The Shidongkou No. 2 Power Plant outside Shanghai, China, has hosted a parade of foreign visitors in recent months, from academics and industry officials to US energy secretary Steven Chu. All have had one question on their minds: have Chinese engineers turned a corner on carbon-capture technology?

That question occupies a small but significant place in a package of clean-energy research initiatives expected to be announced this week as Chinese President Hu Jintao meets US President Barack Obama in Washington DC from 19 January.

The buzz began in late 2009, after officials at the government-owned Huaneng Group opened a facility that captures some of the carbon dioxide emitted by the existing giant 1,320-megawatt coal-fired Shidongkou power station. The system scrubs roughly 120,000 tonnes of CO2 a year from 3% of the facility's flue gases, but what has caught everybody's eye is the cost that Huaneng quotes: a mere US$30–35 per tonne of CO2, including the further expense of purifying the captured gas for use in the food and beverage industry.

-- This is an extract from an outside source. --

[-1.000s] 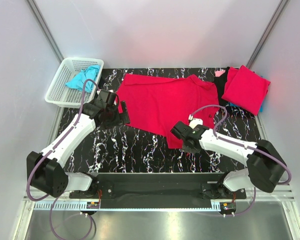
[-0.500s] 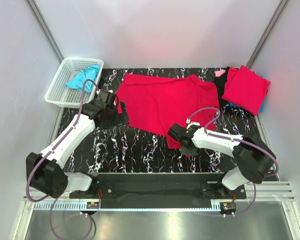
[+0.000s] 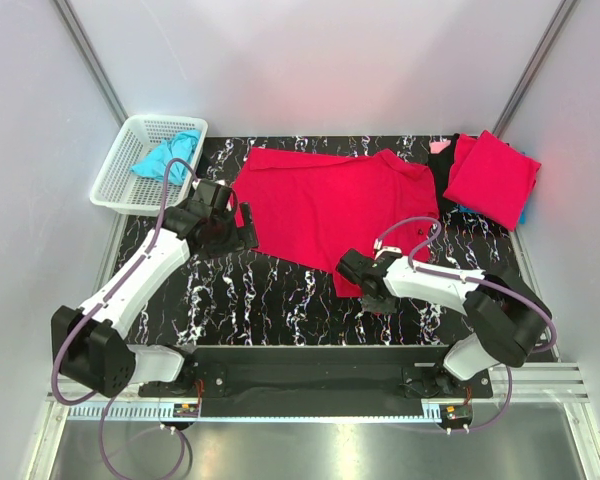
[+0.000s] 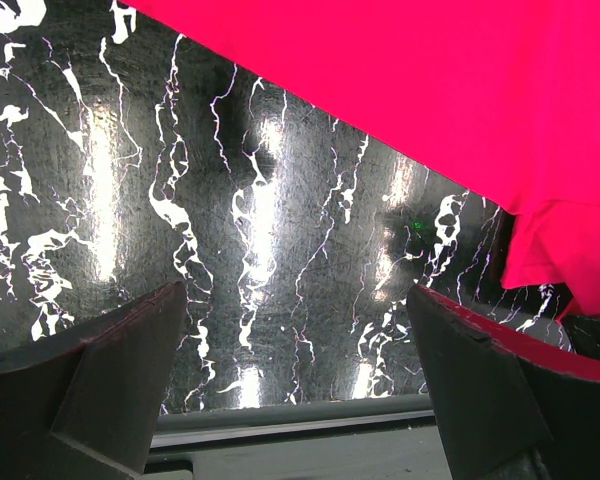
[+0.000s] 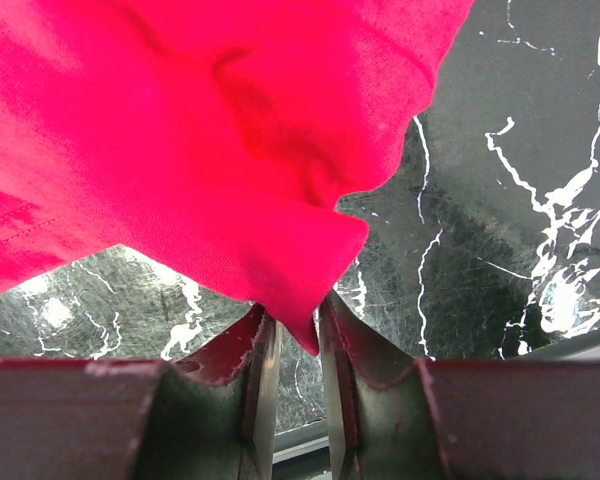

That is far below the $100 or more typically estimated for first-generation projects to retrofit existing power plants for carbon capture and storage (CCS) in the United States and Europe, and it is within the range of past carbon prices in the European Union emissions trading system. If similar cost reductions can be realized elsewhere, they could cut years off the timetable for commercial introduction of retrofitted CCS technology, touted as a way to reduce the climatic impact of existing coal plants. Experts want to know how the Chinese facility is doing it, and whether the savings could be exported.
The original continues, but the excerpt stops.